Data Destruction Policy

Last Modified: June 15th 2018

Overview

All employees, clients, vendors and contractors have a personal responsibility to keep information secure and confidential. This policy aims to prevent unauthorized disclosure of information assets by the controlled disposal and destruction of media storing confidential data.

Policy

All customer data should be disposed of when it is no longer necessary for business use, provided that the disposal does not conflict with our data retention policies, our customers data retention policies, a court order, or any of our regulatory obligations.

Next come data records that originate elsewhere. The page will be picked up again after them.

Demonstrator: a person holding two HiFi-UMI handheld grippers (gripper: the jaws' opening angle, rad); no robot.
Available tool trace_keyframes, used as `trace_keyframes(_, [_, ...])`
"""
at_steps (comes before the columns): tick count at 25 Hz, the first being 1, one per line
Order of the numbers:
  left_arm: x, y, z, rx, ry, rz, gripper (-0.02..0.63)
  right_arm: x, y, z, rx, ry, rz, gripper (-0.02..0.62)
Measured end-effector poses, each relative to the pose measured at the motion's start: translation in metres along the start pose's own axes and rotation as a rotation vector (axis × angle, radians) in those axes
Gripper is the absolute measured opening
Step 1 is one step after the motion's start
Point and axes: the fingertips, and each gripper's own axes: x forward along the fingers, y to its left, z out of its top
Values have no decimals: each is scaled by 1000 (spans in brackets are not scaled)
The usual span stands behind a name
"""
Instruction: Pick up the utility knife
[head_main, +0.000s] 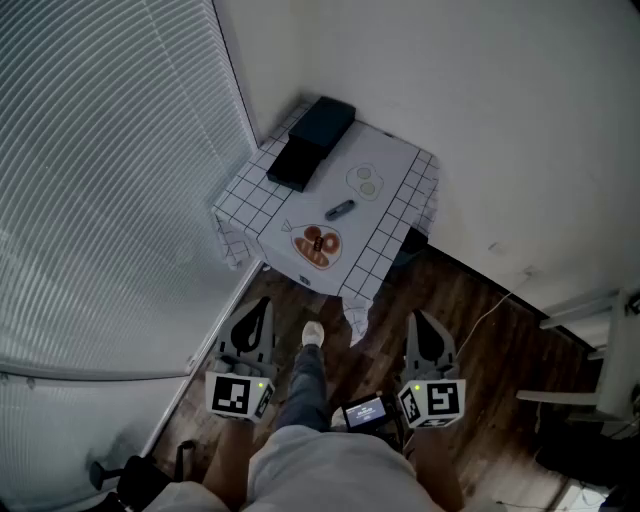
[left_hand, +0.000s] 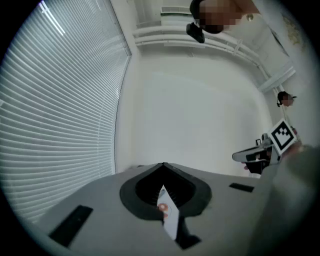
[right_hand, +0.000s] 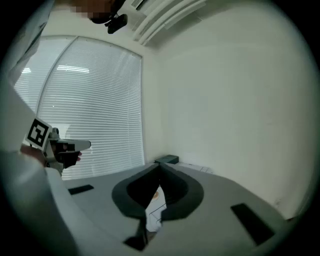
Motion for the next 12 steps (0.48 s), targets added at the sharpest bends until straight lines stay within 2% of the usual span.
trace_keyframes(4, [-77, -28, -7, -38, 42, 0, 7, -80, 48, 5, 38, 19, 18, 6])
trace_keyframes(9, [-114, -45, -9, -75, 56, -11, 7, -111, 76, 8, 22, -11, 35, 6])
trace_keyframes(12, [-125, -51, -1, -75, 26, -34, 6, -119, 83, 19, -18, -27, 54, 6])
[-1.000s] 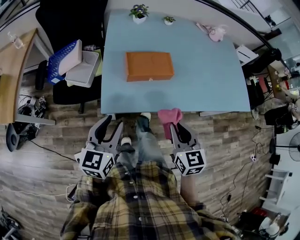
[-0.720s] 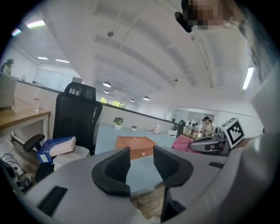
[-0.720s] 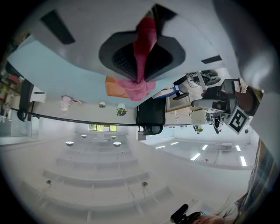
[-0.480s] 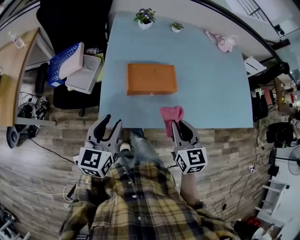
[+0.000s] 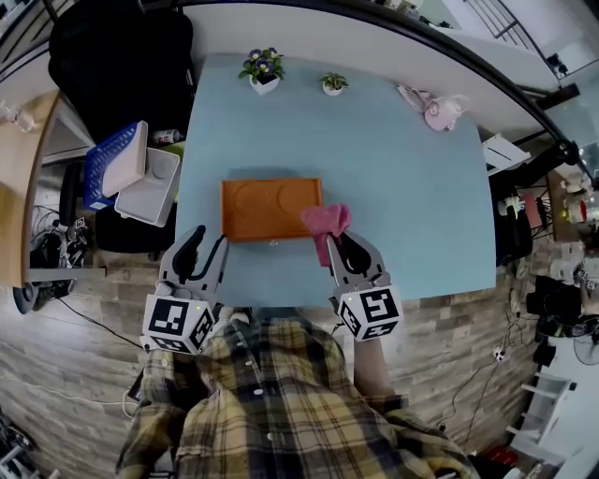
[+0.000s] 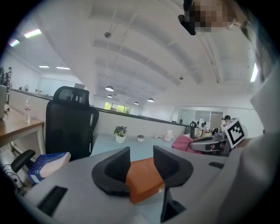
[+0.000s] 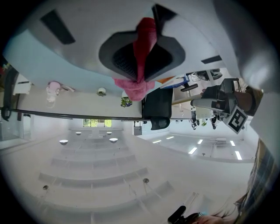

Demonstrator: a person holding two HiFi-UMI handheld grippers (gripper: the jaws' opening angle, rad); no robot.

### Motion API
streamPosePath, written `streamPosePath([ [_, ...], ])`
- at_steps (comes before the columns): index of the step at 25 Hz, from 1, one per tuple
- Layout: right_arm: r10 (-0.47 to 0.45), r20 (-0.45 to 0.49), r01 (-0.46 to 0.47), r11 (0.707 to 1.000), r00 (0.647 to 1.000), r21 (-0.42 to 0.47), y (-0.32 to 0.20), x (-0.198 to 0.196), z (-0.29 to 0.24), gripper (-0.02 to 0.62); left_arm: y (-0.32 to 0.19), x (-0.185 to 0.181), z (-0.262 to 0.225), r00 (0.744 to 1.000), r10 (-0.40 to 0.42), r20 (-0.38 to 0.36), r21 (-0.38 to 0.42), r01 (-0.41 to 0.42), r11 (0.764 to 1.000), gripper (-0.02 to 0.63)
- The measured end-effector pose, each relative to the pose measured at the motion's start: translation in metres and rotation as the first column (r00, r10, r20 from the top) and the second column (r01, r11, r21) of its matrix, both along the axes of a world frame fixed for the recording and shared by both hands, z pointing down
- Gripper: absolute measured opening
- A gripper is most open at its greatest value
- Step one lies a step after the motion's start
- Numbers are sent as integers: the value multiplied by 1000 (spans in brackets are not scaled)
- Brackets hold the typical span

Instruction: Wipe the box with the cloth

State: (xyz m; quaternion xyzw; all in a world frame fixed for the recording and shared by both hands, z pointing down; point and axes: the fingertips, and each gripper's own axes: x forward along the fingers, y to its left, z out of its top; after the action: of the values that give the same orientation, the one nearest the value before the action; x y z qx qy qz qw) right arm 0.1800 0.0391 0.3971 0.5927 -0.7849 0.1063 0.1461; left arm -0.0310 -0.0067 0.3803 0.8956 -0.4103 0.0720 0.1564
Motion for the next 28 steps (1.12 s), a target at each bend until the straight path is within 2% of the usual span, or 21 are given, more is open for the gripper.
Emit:
streamPosePath([
  [6, -74, 11, 74, 997, 997, 16, -38, 5, -2, 49, -28, 8, -5, 998, -63, 15, 20, 62, 998, 156],
  [11, -100, 13, 100, 995, 995, 4, -54, 5, 0, 49, -37, 8, 0, 997, -76, 22, -5, 76, 997, 156],
  [28, -84, -34, 83, 996, 996, -45, -80, -1, 9, 49, -71, 23, 27, 999, 19, 31, -69, -17, 997, 156],
])
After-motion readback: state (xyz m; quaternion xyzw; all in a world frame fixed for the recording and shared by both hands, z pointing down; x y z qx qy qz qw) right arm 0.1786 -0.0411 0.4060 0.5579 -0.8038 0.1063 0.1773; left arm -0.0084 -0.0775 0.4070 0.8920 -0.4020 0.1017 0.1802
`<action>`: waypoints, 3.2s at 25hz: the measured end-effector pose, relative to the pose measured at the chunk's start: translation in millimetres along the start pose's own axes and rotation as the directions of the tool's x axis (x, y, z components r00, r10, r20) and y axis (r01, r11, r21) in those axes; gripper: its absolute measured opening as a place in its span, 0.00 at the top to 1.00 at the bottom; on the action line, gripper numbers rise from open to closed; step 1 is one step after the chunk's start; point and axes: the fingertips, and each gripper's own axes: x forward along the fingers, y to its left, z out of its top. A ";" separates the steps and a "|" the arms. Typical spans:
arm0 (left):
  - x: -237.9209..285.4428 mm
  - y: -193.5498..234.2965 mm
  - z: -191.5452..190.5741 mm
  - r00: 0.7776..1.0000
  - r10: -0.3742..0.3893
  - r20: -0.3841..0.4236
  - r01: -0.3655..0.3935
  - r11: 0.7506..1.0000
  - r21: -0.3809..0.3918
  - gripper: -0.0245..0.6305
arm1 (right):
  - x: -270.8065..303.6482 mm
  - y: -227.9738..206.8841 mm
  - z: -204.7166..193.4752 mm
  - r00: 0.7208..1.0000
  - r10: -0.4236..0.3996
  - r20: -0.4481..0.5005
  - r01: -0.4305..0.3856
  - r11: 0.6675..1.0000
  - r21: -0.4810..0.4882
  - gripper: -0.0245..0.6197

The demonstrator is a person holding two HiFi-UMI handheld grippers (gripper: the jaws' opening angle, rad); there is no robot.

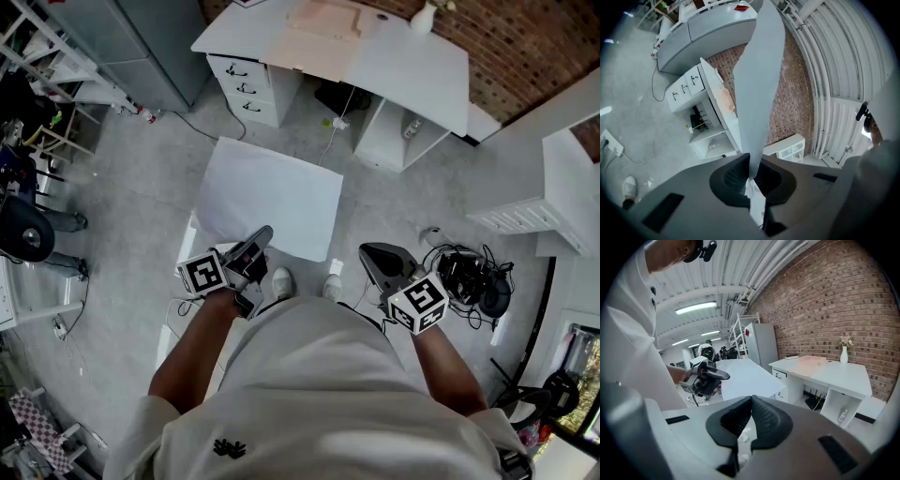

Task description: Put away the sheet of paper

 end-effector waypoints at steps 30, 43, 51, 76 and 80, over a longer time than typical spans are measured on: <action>214.0 -27.4 141.6 0.985 -0.169 -0.032 0.169 0.986 -0.006 0.93 | 50.4 -208.6 86.5 0.990 -0.125 0.073 0.121 0.991 0.053 0.92; 290.8 11.4 284.9 0.985 -0.152 -0.076 0.150 0.988 -0.037 0.93 | 162.7 -265.2 153.8 0.987 -0.155 0.043 0.152 0.986 0.075 0.92; 382.2 13.9 325.6 0.985 -0.162 -0.052 0.159 0.986 -0.055 0.93 | 183.1 -363.5 176.8 0.992 -0.114 0.056 0.109 0.991 0.078 0.92; 579.4 71.2 484.9 0.995 -0.071 -0.076 0.060 0.988 -0.143 0.93 | 252.9 -569.7 255.5 0.981 -0.186 0.061 0.174 0.971 0.164 0.92; 598.3 92.0 509.1 0.992 -0.067 -0.106 0.049 0.985 -0.165 0.93 | 273.0 -578.7 266.8 0.973 -0.226 0.043 0.215 0.959 0.183 0.92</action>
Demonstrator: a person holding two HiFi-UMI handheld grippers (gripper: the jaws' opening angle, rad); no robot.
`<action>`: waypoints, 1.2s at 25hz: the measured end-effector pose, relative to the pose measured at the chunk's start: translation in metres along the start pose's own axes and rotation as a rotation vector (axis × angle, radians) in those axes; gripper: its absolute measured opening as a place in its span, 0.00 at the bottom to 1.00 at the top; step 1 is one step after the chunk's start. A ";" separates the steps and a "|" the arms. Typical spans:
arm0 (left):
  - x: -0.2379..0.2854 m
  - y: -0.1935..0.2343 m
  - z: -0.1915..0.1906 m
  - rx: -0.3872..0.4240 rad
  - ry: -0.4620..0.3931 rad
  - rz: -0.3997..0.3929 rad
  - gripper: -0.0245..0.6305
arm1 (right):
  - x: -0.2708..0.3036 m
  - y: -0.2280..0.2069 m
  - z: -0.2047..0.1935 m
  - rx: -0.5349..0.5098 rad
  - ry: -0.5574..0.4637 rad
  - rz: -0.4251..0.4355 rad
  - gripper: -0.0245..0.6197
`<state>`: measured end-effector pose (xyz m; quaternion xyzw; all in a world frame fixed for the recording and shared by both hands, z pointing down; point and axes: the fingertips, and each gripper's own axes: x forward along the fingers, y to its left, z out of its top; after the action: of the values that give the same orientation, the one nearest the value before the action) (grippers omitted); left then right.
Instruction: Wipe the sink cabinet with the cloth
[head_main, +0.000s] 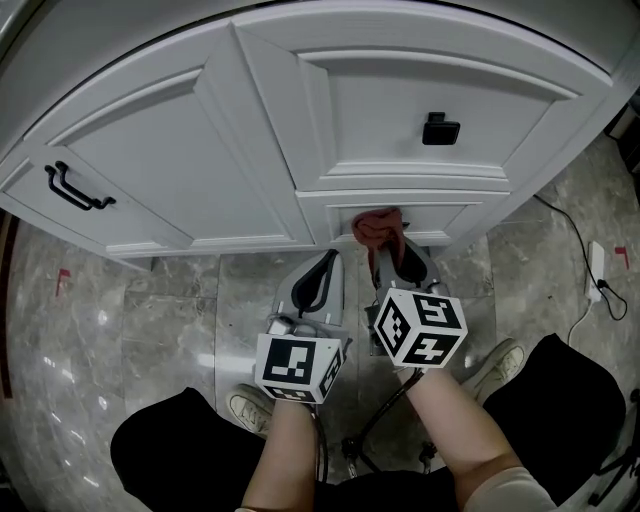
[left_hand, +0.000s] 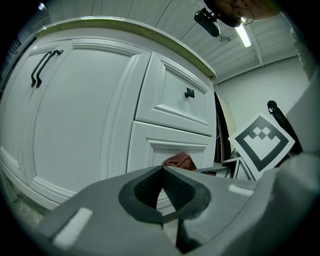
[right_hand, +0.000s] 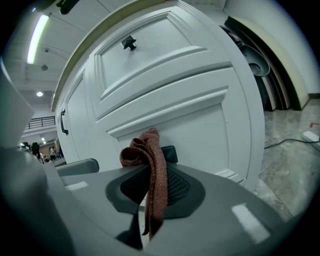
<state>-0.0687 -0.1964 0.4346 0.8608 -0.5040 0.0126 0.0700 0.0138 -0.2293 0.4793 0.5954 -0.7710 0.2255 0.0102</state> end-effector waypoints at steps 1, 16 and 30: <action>0.002 -0.002 0.000 0.000 -0.001 -0.004 0.04 | -0.003 0.000 0.003 -0.015 -0.010 -0.001 0.17; 0.020 -0.026 -0.005 0.008 0.012 -0.043 0.04 | -0.015 -0.053 0.018 0.003 -0.065 -0.109 0.16; 0.046 -0.052 -0.005 0.002 0.010 -0.080 0.04 | -0.012 -0.078 0.026 0.004 -0.061 -0.117 0.17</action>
<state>-0.0007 -0.2109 0.4387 0.8802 -0.4688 0.0145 0.0720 0.0952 -0.2425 0.4791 0.6463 -0.7343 0.2078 -0.0015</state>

  • All employees, clients, vendors and contractors are instructed to not use the following media to store confidential information.
    • paper-based media
    • USB Drives or External Backup programs
    • CD ROM drives.
  • All cloud based storage media being decommissioned should be sanitized when it is no longer necessary, provided that there is a backup of customer data on production systems to comply with our customers data retention and contractual obligations.
  • Laptop based storage media may not be donated or sold. All laptop based storage media should be sanitized prior to transfer of ownership to a co-worker or prior to destruction.

Scope

The following table displays the forms of storage media currently in use.

Media TypeLocationData Storage MechanismRemoval Methods
Hard Disk DrivesLaptopNon-volatile magneticClearing, Destruction
Solid State DrivesLaptopSolid stateClearing,Destruction
Amazon S3CloudNon-volatile magnetic(DoD) 5220.22-M
Amazon EFSCloudSolid state(DoD) 5220.22-M
Amazon EBSCloudSolid state(DoD) 5220.22-M

Removal Classifications

A) Clearing

If comprehensive data removal from the media is not required, then non-specialist staff or contractors may carry out clearing. Typical clearing programs use sequential writes of patterned data, ensuring that data is not easily recovered using standard techniques and programs. To ensure that historical data is thoroughly removed it is advisable to make as many passes as is practicable.

B) Purging

Purging is a more advanced level of sanitization that renders media unreadable even through an advanced laboratory. After removal of media from its current security context there must be sufficient care taken to ensure that data is irretrievable. If purging of the media is required, a minimum of seven passes qualifies as a purging process.

C) Destroying

Destroying renders media unusable. Destruction techniques include but are not limited to disintegration, incineration, pulverizing, shredding and melting.

Media Destruction Techniques

Storage Media, which is being decommissioned, will be passed to a specialist contractor for secure disposal.

A) Hard Disk Destruction

Degaussing is a simple method that permanently destroys all data and disables the drive. Degaussing uses a high-powered magnetic field that permanently destroys data on the platters. The recommended specification for data destruction is the SEAP 8500 Type II standard used for classified government material.

C) Solid-State Devices

Solid-state devices normally require the complete physical destruction of the device to ensure that any recovery of data is impossible. Incineration will melt SD cards. Devices such as USB thumb drives should be physically destroyed using brute force methods. As long as appropriate safety methods are in use, non-specialist staff can destroy these devices.

D) Cloud Based(AWS) Devices

“When AWS determines that media has reached the end of its useful life, or it experiences a hardware fault, AWS follows the techniques detailed in Department of Defense (DoD) 5220.22-M (“National Industrial Security Program Operating Manual”) or NIST SP 800-88 (“Guidelines for Media Sanitization”) to destroy data as part of the decommissioning process.” P.39 AWS Security Best Practices White paper

Data Removal and Destruction Management

Once a specialist company or contractor has processed the media, there should be a procedure for verification of data removal. ​It is important to maintain an effective method of managing the process of data destruction. This ensures that all media requiring cleaning or destruction is correctly organized and properly audited. Tracking of hard disk serial numbers should be used a bare minimum for individual component tracking.